The branch split and fell, crushing him in his bucket truck. It’s not yet clear what happened.

It was especially hard news for Lobban to hear. Taylor’s partner spent most of those 13 years in that bucket truck, working with trees all over Vancouver.

In 2005, the pair were working near East 7th Avenue and Rupert Street when Taylor spied smoke coming from a nearby house. Lobban told him to pull down the bucket and they jumped in the truck to get to the house.

“We ran over. The lady had just come out of the house at the back. Jody got to her first. She climbed on his back and walked around to the front where it was safe. From there, we went to action to make sure there was no one else in the house,” he said.

Then, Lobban and a worker with BC Gas leaned in through a smoking window to turn off the gas.

“There was smoke all over the place,” Lobban said.

Video from CTV News archives shows a bungalow consumed in fire, with firefighters wandering through in full gear.

Both Lobban and Taylor were taken to the hospital with smoke inhalation. Firefighters hailed the pair’s good work along with another good Samaritan, giving them a Certificate of Commendation.

“It was the right thing to do. We didn’t do it to be recognized or to be a story. We did it because we’d have done it no matter what,” he said.

A year later, on CTV News archive video, Lobban and Taylor can be seen arriving at the scene of one of their most unusual calls, on Jervis and Davie Streets: a pregnant raccoon stuck in a tree.

“We’ll have to get all this off first,” Taylor says, pointing at the branches of the Catalpa tree the raccoon was dangling from.

Officials had already tried to coax the pregnant raccoon from the tree. Others had sedated it, greased it up, and tried to pull it down. To no avail.

That’s when the pair ascended to the tree in the bucket, and chain sawed off the limb with the raccoon still inside.

Once on the ground, the raccoon still had to be sawed out of the tree. So Lobban and Taylor did that too – coming within inches of its fur.

“Were you nervous, cutting in like that?” asked CTV reporter Rob Brown at the time. “Yep,” said Lobban.

The raccoon was saved, and then it was back to work, said Lobban.

“Once we finished the job, it was back to what we did normally,” he said. “A little bit of excitement over a couple days.”

Before he started working at the Park Board, Taylor was the vocalist for popular Vancouver hardcore band Strain. “He wrote with his heart, his howl, his heartache. No one wrote words like that in those days,” Franco said.

Photos at the time show him belting out lyrics into the microphone, surrounded by fans cheering him on. One show at the Town Pump in Vancouver stays in John Franco’s mind.

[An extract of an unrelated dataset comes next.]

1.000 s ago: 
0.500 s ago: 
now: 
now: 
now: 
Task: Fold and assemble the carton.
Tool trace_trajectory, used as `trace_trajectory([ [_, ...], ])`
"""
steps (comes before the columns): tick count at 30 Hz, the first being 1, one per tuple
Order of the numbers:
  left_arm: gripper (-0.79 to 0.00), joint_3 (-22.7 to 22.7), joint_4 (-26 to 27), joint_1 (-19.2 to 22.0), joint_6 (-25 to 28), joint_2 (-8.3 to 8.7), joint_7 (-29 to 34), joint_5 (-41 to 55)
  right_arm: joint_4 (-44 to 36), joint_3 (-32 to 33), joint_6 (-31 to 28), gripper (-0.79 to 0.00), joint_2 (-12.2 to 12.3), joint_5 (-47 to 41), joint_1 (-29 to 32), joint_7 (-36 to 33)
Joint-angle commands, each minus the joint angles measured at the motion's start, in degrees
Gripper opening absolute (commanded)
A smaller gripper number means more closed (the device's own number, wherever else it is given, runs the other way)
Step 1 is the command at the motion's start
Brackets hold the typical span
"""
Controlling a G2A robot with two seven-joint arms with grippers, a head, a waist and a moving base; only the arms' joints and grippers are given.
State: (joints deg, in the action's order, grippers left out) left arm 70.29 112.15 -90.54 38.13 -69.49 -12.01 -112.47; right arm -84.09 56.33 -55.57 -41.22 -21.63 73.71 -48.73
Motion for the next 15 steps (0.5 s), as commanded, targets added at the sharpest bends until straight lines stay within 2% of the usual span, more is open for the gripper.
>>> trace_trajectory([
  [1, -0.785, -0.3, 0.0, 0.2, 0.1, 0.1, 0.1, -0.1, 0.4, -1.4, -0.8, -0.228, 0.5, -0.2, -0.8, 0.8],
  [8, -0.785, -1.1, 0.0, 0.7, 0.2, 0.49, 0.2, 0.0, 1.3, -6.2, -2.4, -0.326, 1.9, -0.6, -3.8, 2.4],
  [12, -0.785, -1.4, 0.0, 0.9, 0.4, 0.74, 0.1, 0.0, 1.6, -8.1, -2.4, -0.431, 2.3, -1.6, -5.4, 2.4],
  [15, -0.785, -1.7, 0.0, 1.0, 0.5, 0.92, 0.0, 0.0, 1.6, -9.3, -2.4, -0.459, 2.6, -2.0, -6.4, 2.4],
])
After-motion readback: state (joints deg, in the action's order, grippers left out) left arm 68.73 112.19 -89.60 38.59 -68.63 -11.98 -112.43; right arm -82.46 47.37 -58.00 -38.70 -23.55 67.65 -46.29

“Strain played with Seaweed I believe. All the kids from Seattle came out. The Undertow guys. The place exploded for Strain. They were built up listening to Strain EPs,” Franco remembered.

“Everybody in Strain was floored, couldn’t believe what was happening. Every word, they dog-piled on Jody. He was loving it. It was a place in life he cherished the most,” he said.

Franco went to Europe and toured with the band. In those photos, Taylor can be seen sticking his tongue out and mugging for the camera.

“We bonded together. Whenever he talked about it, he lit up. He talked to me, I saw it in his eyes. He would tell people about these experiences. To have someone in my life like that is extremely rare,” Franco said.

A memorial is growing for Taylor at the tree that came down. And his death is causing his coworkers to do everything a little bit slower, just in case.

“It could have been me,” Lobban said. “I think most of the guys are going to be second guessing themselves for the next little while. They’re going to be worried.”

Now so many people are coming together to support Taylor’s daughter Tristen, Franco said.

“Everyone I’ve talked to, it’s so overwhelming how many people are touched by Jody. Their first words are, ‘Tristen, oh my god.’ We are there for her for her life and we want to throw it out there she can come to us any time in her life and ask about her father. We’ll tell her stories,” he said.

They will have plenty to tell.

Jody’s celebration of life will be held Saturday, April 9th at 1 p.m. at the Maple Ridge Baptist Church (22155 Lougheed Highway).

The Vancouver Park Board also has a parallel youcaring fundraising page also as a legacy for Taylor's daughter.